Puerta de embarque

Llegamos al embarque justos de tiempo. El vuelo de enlace se ha retrasado. El avión está lleno. La azafata, muy cortésmente, nos apremia. Guardamos el equipaje y tomamos asiento de forma un tanto atropellada. Ella carga con el niño y yo guardo las bolsas de mano en los compartimentos superiores. No me da tiempo a coger la tableta para leer durante el trayecto y voy sentado junto a la ventana, de modo que, por no molestar, me resigno. Decido entonces leer en el teléfono. Abro la aplicación de Kindle, y dentro, los “Cuadernos” de Cioran; tan socorridos para este tipo de circunstancias. Un tres de enero de 1968 narra su encuentro con Paul Celan, al que no ve desde hace un año y quien ha pasado varios meses en un hospital psiquiátrico. Cioran escribe que Celan no habla de ello, y advierte que «se equivoca, puesto que, si hablara, no tendría ese aire violento (y que siempre tenemos cuando disimulamos algo capital que se supone que todo el mundo conoce)». La entrada del diario me deja clavado en el asiento. Siempre he sentido más afinidad con los locos y los fracasados. Los héroes no existen, y los cuerdos nunca dicen la verdad. «Es cierto que no es fácil hablar de nuestras crisis. ¡Y qué crisis!», termina Cioran su comentario sobre Celan. En lo personal, me siento más fuera del mundo que dentro; extranjero en todos los sitios y con casi todo el mundo, por lo que principalmente me interesa lo clandestino, tanto en el ámbito intelectual como en el emocional.
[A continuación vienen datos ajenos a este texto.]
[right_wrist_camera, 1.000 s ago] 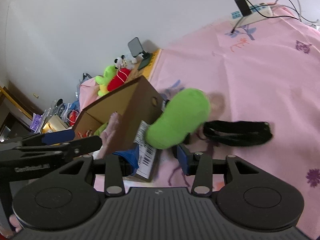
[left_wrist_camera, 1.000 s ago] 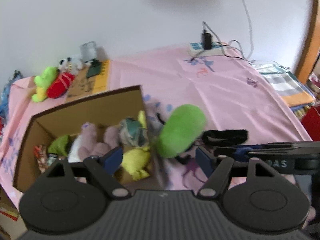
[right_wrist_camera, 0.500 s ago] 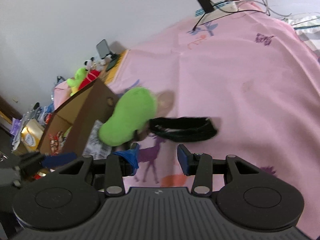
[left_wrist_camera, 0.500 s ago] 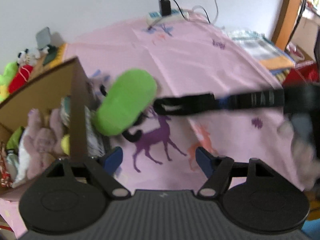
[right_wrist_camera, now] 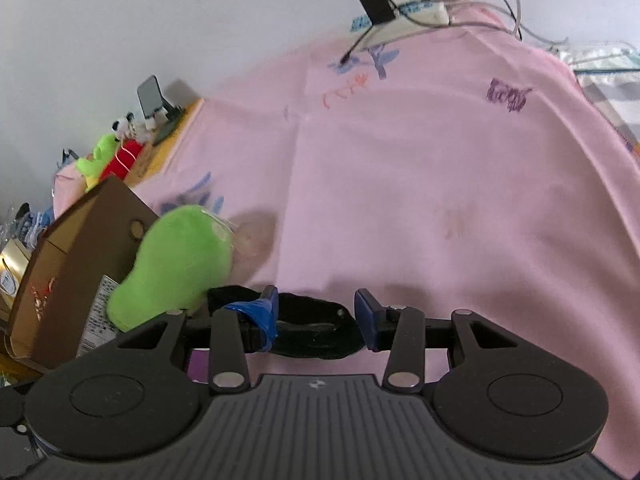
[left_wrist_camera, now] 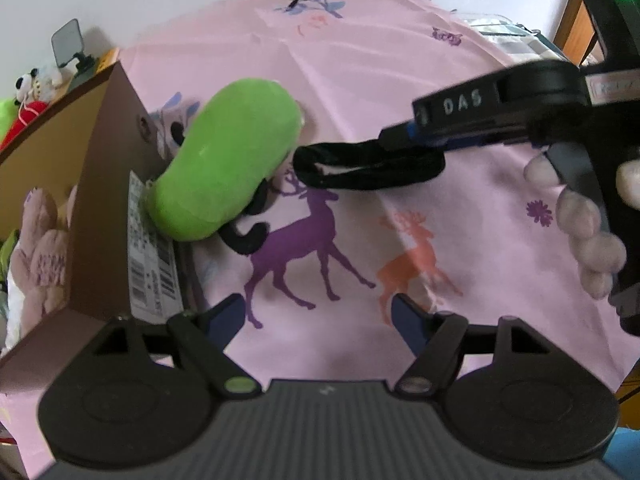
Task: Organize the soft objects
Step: 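Grasp the green plush by its black strap with the right gripper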
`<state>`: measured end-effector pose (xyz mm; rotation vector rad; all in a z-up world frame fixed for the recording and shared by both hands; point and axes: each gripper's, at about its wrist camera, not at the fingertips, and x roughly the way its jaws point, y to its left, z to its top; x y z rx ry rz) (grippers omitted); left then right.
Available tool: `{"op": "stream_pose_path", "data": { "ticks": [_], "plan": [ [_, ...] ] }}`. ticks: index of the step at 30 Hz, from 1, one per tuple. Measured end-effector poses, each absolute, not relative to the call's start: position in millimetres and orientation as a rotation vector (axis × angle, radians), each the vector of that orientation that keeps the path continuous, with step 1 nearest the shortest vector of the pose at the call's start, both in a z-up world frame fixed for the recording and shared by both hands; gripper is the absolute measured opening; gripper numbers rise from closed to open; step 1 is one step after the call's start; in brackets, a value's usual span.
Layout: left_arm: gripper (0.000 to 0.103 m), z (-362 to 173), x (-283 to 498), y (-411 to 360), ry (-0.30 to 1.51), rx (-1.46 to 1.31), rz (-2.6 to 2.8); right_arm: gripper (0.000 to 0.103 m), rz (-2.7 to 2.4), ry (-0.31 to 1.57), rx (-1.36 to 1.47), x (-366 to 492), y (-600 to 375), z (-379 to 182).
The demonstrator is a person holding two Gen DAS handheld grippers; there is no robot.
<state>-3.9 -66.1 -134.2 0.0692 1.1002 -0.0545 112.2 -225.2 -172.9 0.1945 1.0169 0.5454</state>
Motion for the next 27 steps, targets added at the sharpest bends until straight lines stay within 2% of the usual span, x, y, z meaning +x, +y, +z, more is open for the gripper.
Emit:
{"op": "stream_pose_path", "data": {
  "ticks": [10, 20, 27],
  "plan": [
    [0.074, -140.2, 4.0, -61.7, 1.106, 0.049, -0.067, 0.018, 0.642, 1.084, 0.244, 96.5, -225.4, -174.2],
    [0.074, -142.3, 4.4, -55.7, 1.101, 0.013, -0.083, 0.017, 0.756, 1.293, 0.533, 86.1, -233.2, -184.4],
    [0.074, -139.0, 2.1, -54.1, 1.059, -0.04, -0.111, 0.021, 0.682, 1.097, 0.434, 94.2, -241.2, -157.8]
  ]
}}
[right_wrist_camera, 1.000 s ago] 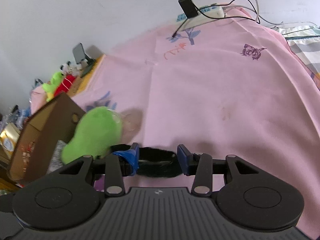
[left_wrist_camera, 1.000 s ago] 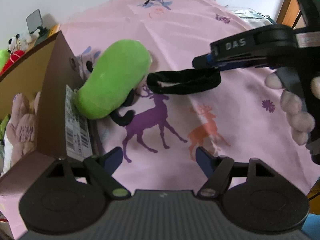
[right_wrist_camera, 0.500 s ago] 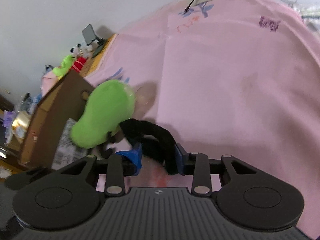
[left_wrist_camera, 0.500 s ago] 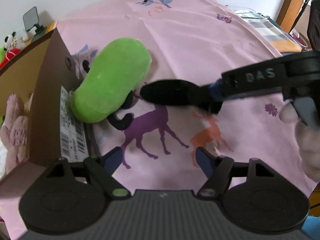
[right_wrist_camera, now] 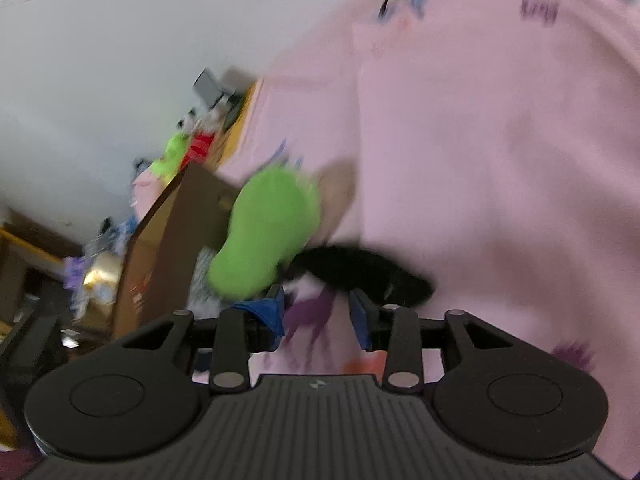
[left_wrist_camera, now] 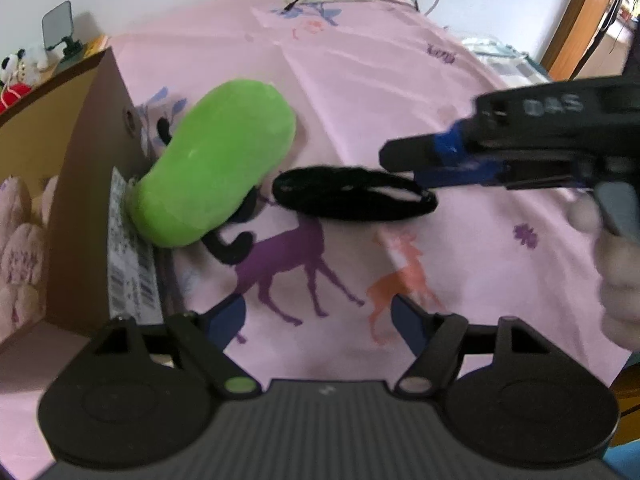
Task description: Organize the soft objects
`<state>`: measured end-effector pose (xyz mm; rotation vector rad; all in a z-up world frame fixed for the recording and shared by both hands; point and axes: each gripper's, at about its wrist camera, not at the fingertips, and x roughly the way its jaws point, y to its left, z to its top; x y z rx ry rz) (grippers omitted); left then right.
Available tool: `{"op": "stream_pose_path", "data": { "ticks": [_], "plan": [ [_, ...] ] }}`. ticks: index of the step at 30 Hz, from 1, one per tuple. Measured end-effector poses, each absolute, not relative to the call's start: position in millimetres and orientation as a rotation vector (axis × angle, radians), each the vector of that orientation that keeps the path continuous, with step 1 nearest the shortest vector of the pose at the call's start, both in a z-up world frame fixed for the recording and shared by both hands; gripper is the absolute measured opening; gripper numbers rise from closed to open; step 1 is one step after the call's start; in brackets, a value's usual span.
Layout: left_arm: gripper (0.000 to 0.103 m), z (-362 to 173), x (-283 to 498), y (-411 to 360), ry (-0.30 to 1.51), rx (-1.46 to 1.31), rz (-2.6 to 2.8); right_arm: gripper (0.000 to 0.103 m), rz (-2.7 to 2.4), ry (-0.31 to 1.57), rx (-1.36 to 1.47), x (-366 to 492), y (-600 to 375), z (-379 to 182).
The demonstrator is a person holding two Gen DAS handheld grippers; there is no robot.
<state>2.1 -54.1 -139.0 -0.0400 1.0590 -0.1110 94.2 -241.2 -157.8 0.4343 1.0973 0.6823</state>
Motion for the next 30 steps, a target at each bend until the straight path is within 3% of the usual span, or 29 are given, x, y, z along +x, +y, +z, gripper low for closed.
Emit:
{"op": "stream_pose_path", "data": {
  "ticks": [6, 19, 25, 27, 30],
  "plan": [
    [0.074, -135.3, 12.3, -54.7, 0.949, -0.136, -0.179, 0.021, 0.6, 1.081, 0.416, 115.4, -237.5, -174.2],
    [0.071, -166.1, 35.7, -65.6, 0.955, -0.172, -0.261, 0.022, 0.702, 1.311, 0.664, 114.7, -245.0, -204.2],
    [0.055, -166.7, 23.7, -67.3, 0.935, -0.16, -0.325, 0.02, 0.705, 1.349, 0.749, 109.5, -254.3, -209.2],
    [0.039, -165.3, 21.8, -67.1, 0.94, -0.16, -0.36, 0.017, 0.708, 1.352, 0.741, 108.4, -253.1, -209.4],
    [0.035, -161.6, 12.9, -69.2, 0.938, -0.14, -0.39, 0.021, 0.729, 1.373, 0.733, 105.7, -249.1, -207.9]
  ]
}}
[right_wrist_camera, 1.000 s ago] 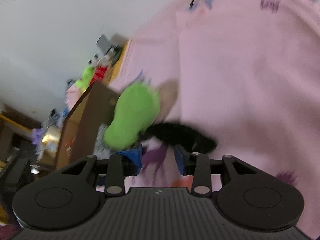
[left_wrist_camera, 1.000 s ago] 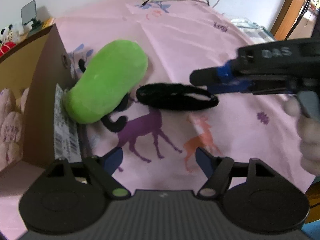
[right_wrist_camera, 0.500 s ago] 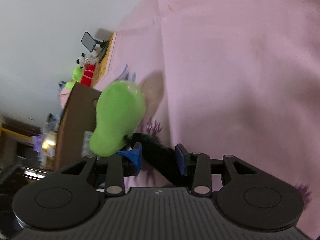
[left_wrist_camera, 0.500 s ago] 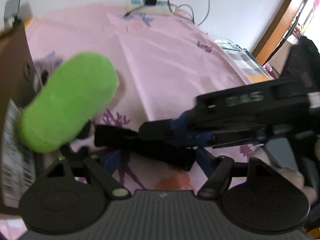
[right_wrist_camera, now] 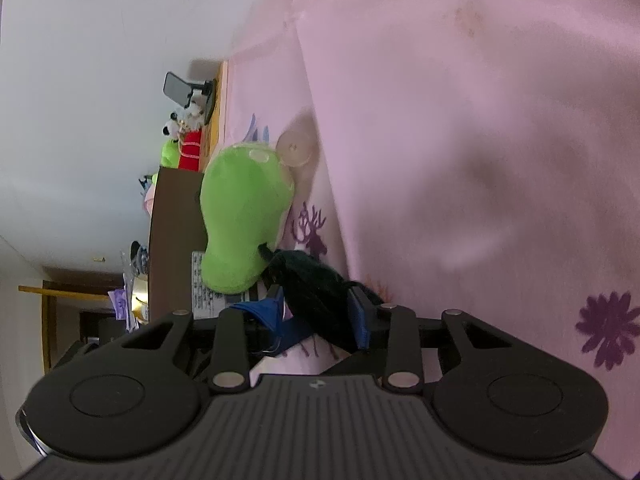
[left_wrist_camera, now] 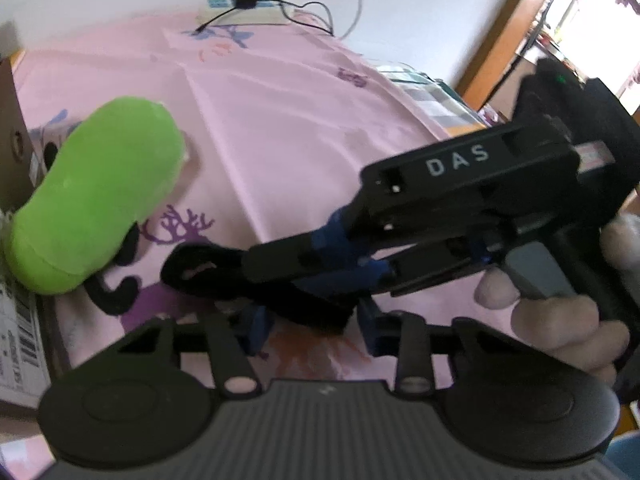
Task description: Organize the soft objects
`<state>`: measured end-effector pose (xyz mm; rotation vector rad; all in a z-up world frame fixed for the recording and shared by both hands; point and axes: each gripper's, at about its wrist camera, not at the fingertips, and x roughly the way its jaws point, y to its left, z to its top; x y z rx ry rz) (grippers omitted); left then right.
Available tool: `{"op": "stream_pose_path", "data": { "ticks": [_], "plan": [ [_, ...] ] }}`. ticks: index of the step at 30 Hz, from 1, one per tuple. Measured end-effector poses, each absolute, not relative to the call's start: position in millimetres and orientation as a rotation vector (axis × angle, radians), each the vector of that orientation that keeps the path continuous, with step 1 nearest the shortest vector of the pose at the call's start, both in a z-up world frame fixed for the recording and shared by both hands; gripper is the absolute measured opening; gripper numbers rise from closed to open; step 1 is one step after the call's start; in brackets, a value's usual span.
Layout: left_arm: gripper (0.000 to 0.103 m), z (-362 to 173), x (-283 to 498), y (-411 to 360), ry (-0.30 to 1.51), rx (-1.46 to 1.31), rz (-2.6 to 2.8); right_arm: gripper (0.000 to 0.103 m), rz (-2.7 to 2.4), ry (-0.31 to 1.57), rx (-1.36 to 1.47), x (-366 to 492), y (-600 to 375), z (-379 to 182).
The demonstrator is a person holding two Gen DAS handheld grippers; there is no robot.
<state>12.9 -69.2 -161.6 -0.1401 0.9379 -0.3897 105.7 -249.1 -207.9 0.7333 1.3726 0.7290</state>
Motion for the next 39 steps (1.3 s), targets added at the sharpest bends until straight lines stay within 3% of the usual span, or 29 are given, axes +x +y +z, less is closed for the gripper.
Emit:
{"op": "stream_pose_path", "data": {
  "ticks": [2, 14, 25, 32, 39],
  "plan": [
    [0.031, -159.7, 5.1, -69.7, 0.934, -0.131, -0.403, 0.022, 0.747, 1.38, 0.718, 100.4, -247.0, -205.8],
    [0.031, -119.8, -34.1, -54.6, 0.807, -0.051, -0.447, 0.016, 0.861, 1.254, 0.707, 65.2, -241.7, -175.8],
    [0.031, -46.3, -68.5, -3.8, 0.605, -0.074, -0.522, 0.017, 0.922, 1.097, 0.841, 39.3, -211.1, -126.0],
    [0.031, -8.1, -88.0, 54.1, 0.483, -0.063, -0.493, 0.017, 1.037, 0.994, 0.854, 31.9, -156.9, -87.2],
    [0.032, -9.6, -89.8, 119.4, 0.478, -0.068, -0.364, 0.018, 1.103, 0.988, 0.777, 40.6, -73.8, -80.5]
  ]
}}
Clandestinas son la honestidad y la sabiduría. En cuanto a Celan, nadie puede negarle su derecho al encono, pues la locura tiene sus razones, que la “cordura”, sea eso lo que sea, quién sabe, desprecia, en la mayoría de ocasiones, por pura ignorancia y prejuicio. Páginas más adelante, Cioran se refiere a las universidades como «cloaca de imbéciles». Unamuno, por su parte, las llama «antros de estulticia». Y es que las universidades son en esencia cadenas de montaje donde se arma el ciudadano promedio, de pensamiento acrítico y comportamiento estandarizado; quien desprecia de igual modo a los locos y a los fracasados; a todos aquellos que hayan perdido el tren del éxito y el reconocimiento social. Así, ¿cómo se va a atrever nadie a hablar de sus crisis, cuando, de una parte se topa con el muro de la soberbia, y, por otra, con el de la ceguera?